Alguém a chamou e a abraçou. Ei virou para o homem e vagamente reconheceu o sacerdote Enquanto o calor dele espalhou para ela, algo despertou.

Quando levantou, Ryuu-sensei a soltou. Então Ei deixou o falso templo e estava saindo da clareira.

— Eiko-chan? Pra aonde vai? — o sacerdote perguntou enquanto corria atrás dela.

Ela não respondeu. Não podia. Enquanto agarrava o cabo da espada dela, seu ser inteiro estava focado em apenas uma coisa; matar os responsáveis.

— Não! — Algo agarrou a mão dela. Ela tentou se desvencilhar, mas o que quer que fosse, era forte. — Você não pode matar eles!

Demorou um tempo para ela perceber que era o sacerdote.

— A culpa é deles… — Ela soltou um sussurro baixo e cheio de ódio. Ei tentou se livrar dele de novo, mas o aperto era forte demais. ­— Me solte!

— Não!

— Se eles não tivessem despertado aquele demônio, então mestre… — ainda estaria vivo.
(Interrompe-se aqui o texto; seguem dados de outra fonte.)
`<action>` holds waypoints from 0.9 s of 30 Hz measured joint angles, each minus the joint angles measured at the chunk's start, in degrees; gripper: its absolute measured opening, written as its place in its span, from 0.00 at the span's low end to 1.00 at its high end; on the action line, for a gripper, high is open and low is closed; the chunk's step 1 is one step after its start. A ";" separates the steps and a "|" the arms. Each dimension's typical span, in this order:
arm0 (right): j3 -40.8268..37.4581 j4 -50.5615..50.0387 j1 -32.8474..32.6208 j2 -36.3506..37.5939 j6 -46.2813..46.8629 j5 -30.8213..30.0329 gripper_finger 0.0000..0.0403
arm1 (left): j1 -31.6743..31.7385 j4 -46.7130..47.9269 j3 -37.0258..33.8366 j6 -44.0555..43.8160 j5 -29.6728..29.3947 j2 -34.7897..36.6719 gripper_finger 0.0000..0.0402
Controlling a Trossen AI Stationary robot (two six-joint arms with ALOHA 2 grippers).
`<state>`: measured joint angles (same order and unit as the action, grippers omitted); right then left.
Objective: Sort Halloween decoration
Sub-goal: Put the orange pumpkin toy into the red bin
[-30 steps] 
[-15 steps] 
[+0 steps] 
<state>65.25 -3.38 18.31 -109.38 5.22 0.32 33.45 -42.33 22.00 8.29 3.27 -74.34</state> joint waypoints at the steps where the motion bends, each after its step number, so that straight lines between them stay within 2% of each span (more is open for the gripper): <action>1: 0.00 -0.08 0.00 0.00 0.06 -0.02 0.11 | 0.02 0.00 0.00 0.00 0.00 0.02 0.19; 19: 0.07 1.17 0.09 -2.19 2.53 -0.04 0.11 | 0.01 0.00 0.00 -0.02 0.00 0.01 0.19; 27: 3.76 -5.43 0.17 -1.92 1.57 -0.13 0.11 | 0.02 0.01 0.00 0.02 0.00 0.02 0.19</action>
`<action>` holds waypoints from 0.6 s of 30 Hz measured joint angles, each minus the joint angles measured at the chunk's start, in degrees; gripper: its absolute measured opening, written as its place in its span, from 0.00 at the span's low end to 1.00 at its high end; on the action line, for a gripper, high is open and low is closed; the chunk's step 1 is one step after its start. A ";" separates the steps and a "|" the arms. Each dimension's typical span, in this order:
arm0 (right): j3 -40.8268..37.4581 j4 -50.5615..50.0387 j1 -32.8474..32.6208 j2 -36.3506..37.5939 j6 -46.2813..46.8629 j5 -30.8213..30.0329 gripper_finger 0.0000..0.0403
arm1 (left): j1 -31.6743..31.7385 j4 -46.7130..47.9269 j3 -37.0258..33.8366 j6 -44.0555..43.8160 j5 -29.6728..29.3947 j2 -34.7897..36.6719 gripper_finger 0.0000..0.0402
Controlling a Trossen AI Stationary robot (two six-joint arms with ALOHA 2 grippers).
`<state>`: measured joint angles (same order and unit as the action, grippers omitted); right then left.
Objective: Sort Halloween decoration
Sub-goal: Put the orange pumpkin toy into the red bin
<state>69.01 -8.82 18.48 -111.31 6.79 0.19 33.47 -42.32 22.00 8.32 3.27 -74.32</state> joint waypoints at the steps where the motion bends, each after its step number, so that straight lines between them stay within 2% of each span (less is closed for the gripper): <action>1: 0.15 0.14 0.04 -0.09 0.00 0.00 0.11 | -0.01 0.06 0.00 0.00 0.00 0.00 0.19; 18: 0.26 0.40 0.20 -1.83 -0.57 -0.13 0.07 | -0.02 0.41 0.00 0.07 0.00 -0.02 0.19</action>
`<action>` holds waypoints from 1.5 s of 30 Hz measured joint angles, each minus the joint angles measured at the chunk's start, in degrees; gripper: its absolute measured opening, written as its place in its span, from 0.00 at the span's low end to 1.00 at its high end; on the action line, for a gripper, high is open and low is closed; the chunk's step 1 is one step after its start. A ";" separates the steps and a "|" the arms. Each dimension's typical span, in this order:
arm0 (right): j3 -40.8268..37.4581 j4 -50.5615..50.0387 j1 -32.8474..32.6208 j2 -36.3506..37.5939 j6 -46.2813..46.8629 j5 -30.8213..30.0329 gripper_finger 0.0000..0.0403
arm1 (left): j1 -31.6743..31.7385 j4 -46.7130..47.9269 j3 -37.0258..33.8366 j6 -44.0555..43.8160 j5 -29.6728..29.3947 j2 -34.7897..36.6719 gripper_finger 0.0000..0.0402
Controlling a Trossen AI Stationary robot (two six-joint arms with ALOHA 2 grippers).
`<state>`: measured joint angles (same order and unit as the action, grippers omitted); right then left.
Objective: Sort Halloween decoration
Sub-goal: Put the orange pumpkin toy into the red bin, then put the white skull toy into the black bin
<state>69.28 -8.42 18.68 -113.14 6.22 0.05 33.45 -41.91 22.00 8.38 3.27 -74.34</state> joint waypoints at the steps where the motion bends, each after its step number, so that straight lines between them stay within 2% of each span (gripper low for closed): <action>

As palavras queimaram na garganta dela.

— Mesmo assim, não pode matar eles, Eiko!

Ela estava pronta para se livrar dele, mas quando o viu chorando, parou.

— Se eles não tivesse…

Ei tentou, mas as lágrimas eram fortes demais. Ela caiu, atingindo os joelhos no chão. Mas ela mal sentiu qualquer dor. A dormência a abraçava. Então ela não conseguiu segurar mais e chorou.

 — Por favor, Eiko… Você não teria feito o mesmo…? — O sacerdote a abraçou com força. — Eles estavam com medo… Você sabe o que é isso… Sentir medo e fraco… ver todos seus amigos e parentes morrendo sem conseguir fazer nada…

Eu sei… eu sei… mas se eles não tivesse… ela chorou mais alto, sua voz ecoando na floresta silenciosa.

Ei ainda estava chorando quando o sacerdote a trouxe de volta para o templo. Ele a fez sentar longe de Tadayoshi, mas ela olhou para seu mestre.

Antes ele parecia frágil, mas agora estava vazio.

Morto… ela chorou de novo.

O mundo parecia despertar. O cheiro de madeira queimando, de ervas, cheiros que ela conhecia bem inundaram seu nariz. Mas o mais forte era o cheiro da morte.

Apesar do fogo, ela estava fria, e não importava quantas peles o sacerdote colocava nela, a dormência a abraçava.

Os sons voltavam lentamente. Ei conseguia escutar pássaros piando, as folhas farfalhando, o templo gemendo quando o vento passava pelas pequenas fendas na madeira.

Mas nada de seu mestre.

Ele estava tão silencioso como uma rocha no fundo de um rio.

De repente ela soube que não era um sonho.

Ela sabia que Tadayoshi nunca mais abriria os olhos de novo.

Ela nunca mais escutaria a voz dele de novo. Ou sentiria a força dele quando ele a acertava com a espada de madeira.

Ela nunca mais seria o alvo das piadas dele.

O mundo continuava.

E Ei teria que continuar num mundo sem seu mestre.